I like a lot of Australia, the only Luhrmann I hadn’t watched till I caught up with it after Elvis, but it’s a near-run thing. The first twenty, thirty minutes are actively terrible but they’re also the most Luhrmannesque; it’s a style very good at making music-driven collages of cultural ferment and pretty awful at introducing us to an MGM or Goldwyn prestige picture from 194X, and once he settles down into his best go at Old Hollywood in the 21st century, it’s not awful, but maybe lacks the courage of an actual 194X film to dig into the inescapable tragedy of war, even after it’s cheated pretty badly in the Battle of Darwin part in ways that come off like of Michael Bay had tasked Affleck and Hartnett with fighting off a subsequent Japanese land invasion. I’m unsure how much I want to come down on the opening title card (a common disclaimer in Australia, well outside of its already-attenuated cultural context here) for making promises that weren’t kept; hell, I’m not even sure whom it refers to, unless they named a historical figure who would be long long since dead, and would not be covered under the Aboriginal speech taboo (needless to say, it’s not a permanent injunction).

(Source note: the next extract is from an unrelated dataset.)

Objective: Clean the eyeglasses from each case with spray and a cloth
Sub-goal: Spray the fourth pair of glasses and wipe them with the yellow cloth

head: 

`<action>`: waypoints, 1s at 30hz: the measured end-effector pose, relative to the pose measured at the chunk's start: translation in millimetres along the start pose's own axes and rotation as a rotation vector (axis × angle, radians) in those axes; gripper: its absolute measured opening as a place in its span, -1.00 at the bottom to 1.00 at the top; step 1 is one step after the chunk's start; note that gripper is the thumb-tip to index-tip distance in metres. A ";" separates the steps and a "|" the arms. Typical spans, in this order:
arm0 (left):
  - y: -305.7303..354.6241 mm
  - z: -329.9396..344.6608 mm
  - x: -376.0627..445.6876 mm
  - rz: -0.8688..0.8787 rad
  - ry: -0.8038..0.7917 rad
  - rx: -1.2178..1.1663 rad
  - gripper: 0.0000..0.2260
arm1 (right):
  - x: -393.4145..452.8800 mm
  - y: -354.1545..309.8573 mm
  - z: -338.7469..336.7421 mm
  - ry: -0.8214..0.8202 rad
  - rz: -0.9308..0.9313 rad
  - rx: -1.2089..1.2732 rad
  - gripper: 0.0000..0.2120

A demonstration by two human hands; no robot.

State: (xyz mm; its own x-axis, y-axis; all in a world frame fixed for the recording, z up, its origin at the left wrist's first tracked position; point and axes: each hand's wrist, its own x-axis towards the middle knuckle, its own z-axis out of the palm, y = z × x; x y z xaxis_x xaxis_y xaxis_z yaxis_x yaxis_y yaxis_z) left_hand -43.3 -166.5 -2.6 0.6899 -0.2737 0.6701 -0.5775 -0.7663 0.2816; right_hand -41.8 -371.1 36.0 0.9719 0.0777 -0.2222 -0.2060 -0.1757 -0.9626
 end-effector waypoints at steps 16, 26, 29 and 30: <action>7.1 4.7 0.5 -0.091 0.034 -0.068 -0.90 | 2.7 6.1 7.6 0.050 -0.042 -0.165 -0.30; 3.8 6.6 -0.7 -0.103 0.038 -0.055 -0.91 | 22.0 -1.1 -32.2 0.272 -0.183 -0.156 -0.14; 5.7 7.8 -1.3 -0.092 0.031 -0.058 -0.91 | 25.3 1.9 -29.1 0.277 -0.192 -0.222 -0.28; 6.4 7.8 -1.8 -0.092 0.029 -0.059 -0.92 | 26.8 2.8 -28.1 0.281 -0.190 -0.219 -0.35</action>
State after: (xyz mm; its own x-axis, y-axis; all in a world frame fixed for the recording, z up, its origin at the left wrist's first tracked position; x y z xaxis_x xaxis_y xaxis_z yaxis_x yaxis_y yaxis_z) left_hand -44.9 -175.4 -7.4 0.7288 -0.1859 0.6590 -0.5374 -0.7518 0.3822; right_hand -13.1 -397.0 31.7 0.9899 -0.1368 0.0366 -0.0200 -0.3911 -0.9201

However, I like all of the cattle-driving stuff and I’m both unable and unwilling to find either Hugh Jackman or Nicole Kidman unpleasant company.
I watched the movie in two sittings, split at about the 45 minute mark, and I recall feeling a lot more ambivalent in between the sittings, as it hadn’t hit its stride. I thought it came together quite well, though, so I chalked the slow opening up to me getting on its wavelength. It’s definitely something for me to think about it when I inevitably revisit it in a few years.
Australia definitely pulls its punches in the closing half hour, but I liked so many of the moments it didn’t bother me too much. It would have been interesting to see it lean into the bloodshed of war a little bit more, for sure.
I could very well cool down on this one over time.